Buyang huanwu decoction inhibits the activation of the RhoA/Rock2 signaling pathway through the phenylalanine metabolism pathway, thereby reducing neuronal apoptosis following cerebral ischemia-reperfusion injury.

Abstract

Ethnopharmacological relevance: Buyang Huanwu Decoction (BYHWD) exerts its anti-cerebral ischemia effects through multiple pathways and targets, although its specific mechanisms remain unclear.

Aim of the study: Ultra-performance liquid chromatography-quadrupole time-of-flight tandem mass spectrometry (UPLC-QTOF-MS) metabolomics and other methods were employed to investigate the role of BYHWD in inhibiting neuronal apoptosis following cerebral ischemia-reperfusion by modulating the RhoA/Rock2 pathway.

Methods: A rat model of exhaustion swimming combined with middle cerebral artery occlusion (ES + I/R) was established to evaluate the intervention effects of Buyang Huanwu Decoction on cerebral ischemia-reperfusion. This was assessed using neurological function scores, Qi deficiency and blood stasis syndrome scores, HE staining, Nissl staining and TT staining. Differential metabolites and metabolic pathways associated with cerebral ischemia-reperfusion were identified using UPLC-QTOF-MS metabolomics, with key differential metabolites validated through ELISA. Molecular docking techniques were employed to predict interactions between the key differential metabolite, hippuric acid, and its primary downstream pathways. Finally, the levels of neurocellular apoptosis, as well as key molecules in the RhoA/Rock2 signaling pathway and the mitochondrial apoptosis pathway, were measured.

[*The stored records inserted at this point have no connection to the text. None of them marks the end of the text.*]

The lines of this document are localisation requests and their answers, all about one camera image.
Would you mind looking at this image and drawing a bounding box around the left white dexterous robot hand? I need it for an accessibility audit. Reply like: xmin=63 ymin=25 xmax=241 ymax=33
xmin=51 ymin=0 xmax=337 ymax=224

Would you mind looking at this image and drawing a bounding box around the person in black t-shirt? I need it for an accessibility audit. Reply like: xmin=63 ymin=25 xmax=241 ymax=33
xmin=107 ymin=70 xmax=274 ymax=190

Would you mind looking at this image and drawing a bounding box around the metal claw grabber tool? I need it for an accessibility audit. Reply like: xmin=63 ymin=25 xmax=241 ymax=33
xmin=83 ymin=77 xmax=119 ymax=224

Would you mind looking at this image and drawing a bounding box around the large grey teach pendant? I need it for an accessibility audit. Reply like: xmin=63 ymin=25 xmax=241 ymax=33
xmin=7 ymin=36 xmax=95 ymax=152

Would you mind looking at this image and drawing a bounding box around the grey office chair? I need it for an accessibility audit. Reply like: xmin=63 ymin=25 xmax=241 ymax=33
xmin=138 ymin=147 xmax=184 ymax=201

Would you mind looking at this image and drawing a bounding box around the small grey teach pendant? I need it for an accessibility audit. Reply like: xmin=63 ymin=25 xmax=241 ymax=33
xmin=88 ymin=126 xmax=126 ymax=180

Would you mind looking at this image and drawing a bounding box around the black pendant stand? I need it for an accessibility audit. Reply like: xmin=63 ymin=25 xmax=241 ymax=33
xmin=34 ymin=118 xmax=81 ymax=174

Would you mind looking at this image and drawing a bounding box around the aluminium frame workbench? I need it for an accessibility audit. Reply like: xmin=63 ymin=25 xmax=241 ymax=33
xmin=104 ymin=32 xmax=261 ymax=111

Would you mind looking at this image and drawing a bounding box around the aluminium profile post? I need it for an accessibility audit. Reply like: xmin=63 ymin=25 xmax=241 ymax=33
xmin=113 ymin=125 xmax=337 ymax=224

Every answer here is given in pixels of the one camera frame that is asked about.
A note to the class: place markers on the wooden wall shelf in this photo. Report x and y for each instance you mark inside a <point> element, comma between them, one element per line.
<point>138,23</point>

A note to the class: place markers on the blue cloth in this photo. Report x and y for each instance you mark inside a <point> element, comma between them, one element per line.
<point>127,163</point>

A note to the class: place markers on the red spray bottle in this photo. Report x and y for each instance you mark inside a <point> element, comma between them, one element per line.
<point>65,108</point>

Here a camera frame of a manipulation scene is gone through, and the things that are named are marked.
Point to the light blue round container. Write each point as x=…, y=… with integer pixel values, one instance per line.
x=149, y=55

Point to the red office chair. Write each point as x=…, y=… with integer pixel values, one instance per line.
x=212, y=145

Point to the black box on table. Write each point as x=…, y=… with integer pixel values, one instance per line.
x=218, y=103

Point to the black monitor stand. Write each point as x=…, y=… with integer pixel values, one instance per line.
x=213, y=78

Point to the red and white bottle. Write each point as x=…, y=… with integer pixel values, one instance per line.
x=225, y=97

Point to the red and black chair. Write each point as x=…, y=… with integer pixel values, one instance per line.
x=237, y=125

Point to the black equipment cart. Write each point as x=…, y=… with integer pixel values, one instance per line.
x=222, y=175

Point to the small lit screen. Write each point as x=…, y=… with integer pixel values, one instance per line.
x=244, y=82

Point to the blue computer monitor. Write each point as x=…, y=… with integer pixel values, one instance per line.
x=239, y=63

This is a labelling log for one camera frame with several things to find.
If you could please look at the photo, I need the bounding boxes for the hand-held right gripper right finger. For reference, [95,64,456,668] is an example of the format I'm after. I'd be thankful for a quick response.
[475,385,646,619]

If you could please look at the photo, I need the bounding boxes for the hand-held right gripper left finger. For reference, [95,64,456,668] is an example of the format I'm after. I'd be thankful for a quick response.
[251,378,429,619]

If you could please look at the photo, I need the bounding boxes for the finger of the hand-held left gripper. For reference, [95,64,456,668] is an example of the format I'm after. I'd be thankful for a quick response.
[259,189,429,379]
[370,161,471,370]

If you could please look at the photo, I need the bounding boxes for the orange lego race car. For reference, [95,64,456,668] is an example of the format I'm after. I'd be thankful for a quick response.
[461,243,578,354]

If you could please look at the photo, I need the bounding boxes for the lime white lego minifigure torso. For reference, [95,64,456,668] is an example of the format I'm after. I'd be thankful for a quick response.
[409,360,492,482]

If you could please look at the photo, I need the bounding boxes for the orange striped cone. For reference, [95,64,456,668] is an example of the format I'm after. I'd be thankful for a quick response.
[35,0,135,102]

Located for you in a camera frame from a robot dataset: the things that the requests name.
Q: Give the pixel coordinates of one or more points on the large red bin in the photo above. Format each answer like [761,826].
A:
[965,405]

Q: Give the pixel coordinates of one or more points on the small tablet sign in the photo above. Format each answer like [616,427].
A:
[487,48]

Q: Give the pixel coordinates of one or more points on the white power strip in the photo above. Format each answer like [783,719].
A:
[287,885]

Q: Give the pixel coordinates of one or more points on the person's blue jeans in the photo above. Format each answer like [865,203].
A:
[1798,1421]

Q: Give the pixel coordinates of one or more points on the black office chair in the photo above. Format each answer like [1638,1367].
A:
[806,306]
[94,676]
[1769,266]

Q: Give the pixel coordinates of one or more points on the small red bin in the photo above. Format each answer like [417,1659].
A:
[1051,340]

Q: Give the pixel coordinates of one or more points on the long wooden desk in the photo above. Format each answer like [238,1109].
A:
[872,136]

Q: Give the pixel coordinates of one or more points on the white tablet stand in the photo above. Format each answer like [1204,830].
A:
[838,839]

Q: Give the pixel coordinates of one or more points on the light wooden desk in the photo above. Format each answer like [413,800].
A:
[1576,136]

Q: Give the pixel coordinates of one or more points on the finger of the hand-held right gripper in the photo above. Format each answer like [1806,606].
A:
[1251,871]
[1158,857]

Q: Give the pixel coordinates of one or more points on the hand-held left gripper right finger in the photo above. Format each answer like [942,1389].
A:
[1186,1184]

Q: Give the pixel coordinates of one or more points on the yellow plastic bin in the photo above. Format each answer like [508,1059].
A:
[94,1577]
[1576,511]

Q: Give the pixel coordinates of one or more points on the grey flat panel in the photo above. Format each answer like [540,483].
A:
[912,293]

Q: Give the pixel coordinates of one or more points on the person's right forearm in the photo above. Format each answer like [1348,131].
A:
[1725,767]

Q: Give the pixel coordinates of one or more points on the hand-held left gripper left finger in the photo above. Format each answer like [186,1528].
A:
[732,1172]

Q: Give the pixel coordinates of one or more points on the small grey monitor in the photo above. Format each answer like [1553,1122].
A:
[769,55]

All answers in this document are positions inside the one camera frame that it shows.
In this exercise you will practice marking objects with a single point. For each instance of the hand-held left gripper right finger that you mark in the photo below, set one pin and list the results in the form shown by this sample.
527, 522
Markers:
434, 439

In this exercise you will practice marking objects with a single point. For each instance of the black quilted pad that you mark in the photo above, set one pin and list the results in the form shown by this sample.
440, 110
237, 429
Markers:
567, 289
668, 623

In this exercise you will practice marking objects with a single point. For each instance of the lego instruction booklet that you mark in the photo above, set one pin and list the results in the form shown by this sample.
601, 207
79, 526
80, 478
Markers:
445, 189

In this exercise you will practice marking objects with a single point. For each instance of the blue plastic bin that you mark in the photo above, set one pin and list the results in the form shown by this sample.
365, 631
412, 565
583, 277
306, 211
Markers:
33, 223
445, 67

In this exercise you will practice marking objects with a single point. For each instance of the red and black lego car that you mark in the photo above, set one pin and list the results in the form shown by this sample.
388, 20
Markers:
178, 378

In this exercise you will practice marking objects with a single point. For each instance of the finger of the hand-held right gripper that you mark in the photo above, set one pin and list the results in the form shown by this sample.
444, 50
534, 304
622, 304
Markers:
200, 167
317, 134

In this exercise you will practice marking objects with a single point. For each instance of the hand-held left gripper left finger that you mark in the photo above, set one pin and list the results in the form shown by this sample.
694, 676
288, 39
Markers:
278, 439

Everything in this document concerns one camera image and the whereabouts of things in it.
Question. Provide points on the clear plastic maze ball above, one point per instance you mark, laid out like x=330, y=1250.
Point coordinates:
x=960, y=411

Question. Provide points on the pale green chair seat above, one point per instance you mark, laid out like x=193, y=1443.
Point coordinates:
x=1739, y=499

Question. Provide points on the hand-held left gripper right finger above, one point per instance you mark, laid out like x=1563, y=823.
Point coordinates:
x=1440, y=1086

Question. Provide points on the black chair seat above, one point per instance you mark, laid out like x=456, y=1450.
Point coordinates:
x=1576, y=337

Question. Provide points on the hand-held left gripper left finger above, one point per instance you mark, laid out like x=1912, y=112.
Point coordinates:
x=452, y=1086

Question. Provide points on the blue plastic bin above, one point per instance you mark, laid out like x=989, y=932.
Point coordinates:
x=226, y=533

Results: The results indicated that the primary differential metabolites associated with BYHWD's protective effects against ischemia-reperfusion injury were hippuric acid, lysophosphatidic acid, and lysophosphatidylethanolamine, with the main metabolic pathway being phenylalanine metabolism. Molecular docking studies demonstrated that malonic acid exhibited a strong affinity for proteins related to the RhoA/Rock2 signaling pathway and the mitochondrial apoptosis pathway.Furthermore, we found that BYHWD treatment significantly decreased the apoptosis rate of cells following cerebral ischemia-reperfusion and inhibited the expression of key molecules in both the RhoA/Rock2 signaling pathway and the mitochondrial apoptosis pathway in brain tissue.

Conclusion: BYHWD ameliorated brain tissue injury after cerebral ischemia/reperfusion in rats with qi deficiency and blood stasis. The underlying mechanism may involve BYHWD's inhibition of the RhoA/Rock2 signaling pathway activation through modulation of the phenylalanine metabolism pathway, thereby reducing neuronal apoptosis mediated by the mitochondrial apoptosis pathway.